Savahia Peak, Pyramid Butte, Whale Mountain, Eagle Peak, Flat Top Mountain
By: Andy Smatko
On a cool, windy Saturday, eleven climbers in 4 cars met at Vidal Junction. Our first objective stood darkly and precipitously a few miles away. A steep couloir on the face gained us the S ridge and thence a good 2nd class scramble brought all 10 to the summit. Ellen Ossofsky felt that a leg in a cast was a sufficient deterrent to climbing. Savahia Peak is a volcanic mass composed of steep ridges and vertical cliffs and is most impressive. Next was a short climb of Pyramid Butte to the NW, Class 1 from any side. Registers were placed on both these summits.
The ascent of Wale Mtn, a bastion in the northern part of the Chemehuevi Range, followed up a picturesque winding gorge, whose floor was composed of smooth granitic swells, sand, and catsclaw. From the head of the canyon a steep ascent on loose slopes brought us on to the ridge dust W of the summit with 100 feet of Class 3 scrambling. The view from this peak of many known desert ranges from the Marias, Providence Mtns and Spirit to ranges far into Arizona was most rewarding. A register was left.
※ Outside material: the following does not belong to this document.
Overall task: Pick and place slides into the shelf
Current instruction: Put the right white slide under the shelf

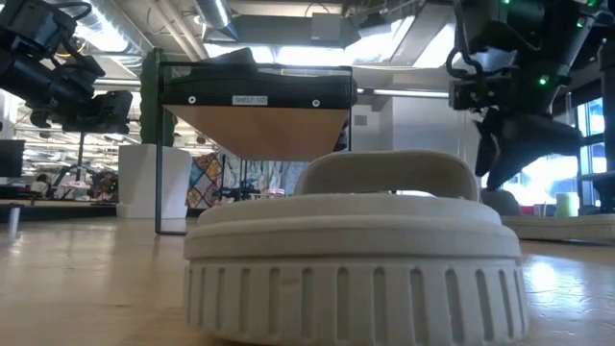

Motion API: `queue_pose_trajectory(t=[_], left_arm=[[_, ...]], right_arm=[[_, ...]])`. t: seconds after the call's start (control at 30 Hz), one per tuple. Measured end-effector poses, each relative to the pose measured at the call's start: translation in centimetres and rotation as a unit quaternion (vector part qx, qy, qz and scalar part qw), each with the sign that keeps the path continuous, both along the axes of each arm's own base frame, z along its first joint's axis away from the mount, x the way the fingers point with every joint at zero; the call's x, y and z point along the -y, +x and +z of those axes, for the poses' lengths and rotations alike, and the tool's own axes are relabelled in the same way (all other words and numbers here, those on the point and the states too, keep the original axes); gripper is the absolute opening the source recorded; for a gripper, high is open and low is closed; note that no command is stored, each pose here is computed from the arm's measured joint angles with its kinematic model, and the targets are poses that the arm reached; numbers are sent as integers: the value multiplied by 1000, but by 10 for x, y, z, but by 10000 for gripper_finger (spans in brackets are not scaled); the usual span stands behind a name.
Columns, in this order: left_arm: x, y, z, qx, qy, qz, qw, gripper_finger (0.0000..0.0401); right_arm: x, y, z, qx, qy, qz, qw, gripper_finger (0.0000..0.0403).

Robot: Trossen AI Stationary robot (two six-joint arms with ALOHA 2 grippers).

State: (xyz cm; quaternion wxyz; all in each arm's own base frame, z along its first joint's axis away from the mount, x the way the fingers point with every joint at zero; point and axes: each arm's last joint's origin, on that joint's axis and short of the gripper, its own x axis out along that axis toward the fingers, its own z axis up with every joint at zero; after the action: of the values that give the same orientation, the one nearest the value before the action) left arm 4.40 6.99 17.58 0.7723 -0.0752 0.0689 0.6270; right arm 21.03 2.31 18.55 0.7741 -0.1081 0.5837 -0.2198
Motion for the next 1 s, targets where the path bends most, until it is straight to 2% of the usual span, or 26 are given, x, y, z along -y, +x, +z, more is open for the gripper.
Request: queue_pose_trajectory(t=[0.1,0.23,0.47,0.87,1.0], left_arm=[[0,0,0,0,0,0,1000,147],[0,0,0,0,0,0,1000,147],[0,0,0,0,0,0,1000,147],[0,0,0,0,0,0,1000,147],[0,0,0,0,0,0,1000,147]], right_arm=[[-4,2,-7,-28,-9,29,999,225],[-4,5,-14,-46,-29,29,998,220],[-1,9,-22,-64,-96,28,993,214],[-2,12,-33,-90,-105,31,990,213],[-1,13,-35,-94,-134,29,986,213]])
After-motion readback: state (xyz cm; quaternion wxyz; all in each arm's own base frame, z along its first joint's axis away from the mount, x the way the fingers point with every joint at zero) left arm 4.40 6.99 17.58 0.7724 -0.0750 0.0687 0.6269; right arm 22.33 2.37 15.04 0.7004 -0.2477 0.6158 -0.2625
We all enjoyed dinner in Needles and then drove down a dirt road SW towards Eagle Pk to a pleasant sandy campsite. Nothing can match the desert night sky for star viewing. Brilliant Venus and Jupiter dominated the heavens, but other orbs as Sirius and Capella wouldn't let themselves be neglected.
Sunday morning only 7 climbed Eagle Pk, a very imposing massive mountain whose E and SE faces were sheer 400 feet plus cliffs, worthy of challenging the best rock climbers. We found a fortuitous route through a narrow band of cliff via the E face over good class 3 rock. Above the cliffs it was a class 1 walk over vo1canic rocks and detritus to the most spectacular summit of the weekend. Weather was perfect and the blacks, reds, grays, yellows, mauves, and browns Of the desert floor and nearby ranges pleased the eye. Our objective for the afternoon, Flat Top Mtn, stood guard to the NW over colorful desert washes and ridges. Only Bill Schuler and I climbed Flat Top that afternoon from the W over large lavitic boulders. Near the top the going was steep and loose. A most unusual find was that of a dry lake on the NW shoulder -- about 150 x 50 yards in size.
There was a register in the summit cairn.
The region around Needles has many fine desert peaks within a 25 mile radius and is worthy of future visits by the DPS.